● The problem
Each line of the data must reappear exactly in your answer, with no images included.

● Stored data
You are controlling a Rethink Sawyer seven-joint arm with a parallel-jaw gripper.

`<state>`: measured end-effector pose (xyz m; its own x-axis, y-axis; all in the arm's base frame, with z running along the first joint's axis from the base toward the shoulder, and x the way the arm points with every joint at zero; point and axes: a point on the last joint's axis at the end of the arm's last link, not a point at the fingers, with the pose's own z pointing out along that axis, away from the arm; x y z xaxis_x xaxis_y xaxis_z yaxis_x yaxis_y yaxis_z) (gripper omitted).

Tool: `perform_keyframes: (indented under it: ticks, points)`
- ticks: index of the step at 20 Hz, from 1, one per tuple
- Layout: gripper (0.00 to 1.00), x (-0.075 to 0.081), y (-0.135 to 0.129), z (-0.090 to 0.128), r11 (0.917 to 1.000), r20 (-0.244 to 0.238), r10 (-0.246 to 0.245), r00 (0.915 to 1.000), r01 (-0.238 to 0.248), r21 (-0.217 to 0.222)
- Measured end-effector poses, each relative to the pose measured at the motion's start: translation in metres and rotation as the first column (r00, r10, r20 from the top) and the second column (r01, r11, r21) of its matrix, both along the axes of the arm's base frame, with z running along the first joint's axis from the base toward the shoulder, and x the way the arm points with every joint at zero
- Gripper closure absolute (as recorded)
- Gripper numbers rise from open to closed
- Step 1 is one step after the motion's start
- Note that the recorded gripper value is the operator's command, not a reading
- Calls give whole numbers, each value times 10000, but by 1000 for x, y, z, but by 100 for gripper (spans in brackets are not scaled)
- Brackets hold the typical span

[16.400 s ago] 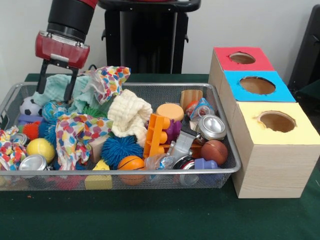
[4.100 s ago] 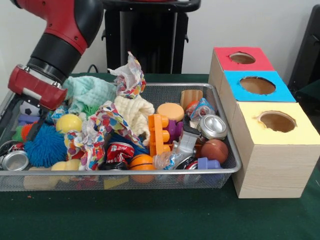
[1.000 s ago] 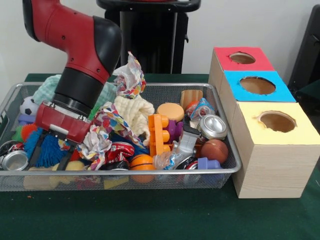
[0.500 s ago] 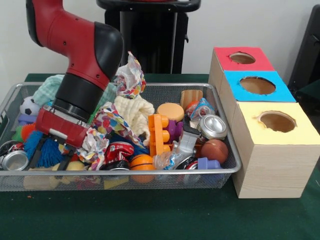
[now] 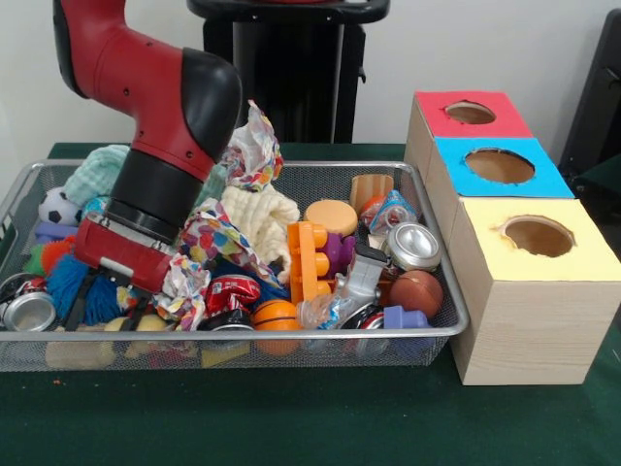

● Task solution
You are controlling a Rethink Sawyer seven-joint arm with a parallel-jaw gripper.

`<state>`: measured end-effector pose (xyz m; its own x-axis, y-axis; all in the arm's base frame, with z running along the first joint's axis from the base toward the shoulder, and x the way the arm points with every joint at zero; point and axes: a point on the last joint's axis at the end of the arm's last link, not a point at the fingers, with the pose's own z pointing out along that axis, away from the arm; x y z xaxis_x xaxis_y xaxis_z yaxis_x yaxis_y yaxis_z) (gripper omitted).

Tool: `perform_keyframes: (indented under it: ticks, points)`
- ticks: index of the step at 20 Hz, from 1, one per tuple
- Layout: gripper (0.00 to 1.00), x (-0.075 to 0.081), y (-0.135 to 0.129), z (-0.090 to 0.128), r11 (0.917 to 1.000), r20 (-0.244 to 0.238), r10 (-0.246 to 0.245), r00 (0.915 to 1.000), r01 (-0.238 to 0.248), r21 (-0.217 to 0.222)
- Measured end-effector poses, each relative to the pose measured at the motion's start: translation in metres and rotation as the first column (r00, r10, r20 from the top) and the second column (r01, r11, r21) of its matrix, both along the axes of the arm's base frame, with z running along the first joint's axis from the base toward the shoulder, and x the way the arm points with every joint at zero
- Gripper closure absolute (as recorded)
- Gripper numbers rise from open to closed
- Step 1 is one step after the motion's start
- Note that the recorded gripper value is the operator's command, not a reading
- Calls give whole numbers, each value times 10000, but by 1000 for x, y, z, but by 100 for gripper (spans in brackets are not scaled)
- Brackets hold the typical span

[16.400 s ago] 
[4.100 s ago] 
[1.000 s ago] 
[0.500 s ago] 
[now] 

No more work remains for this exercise.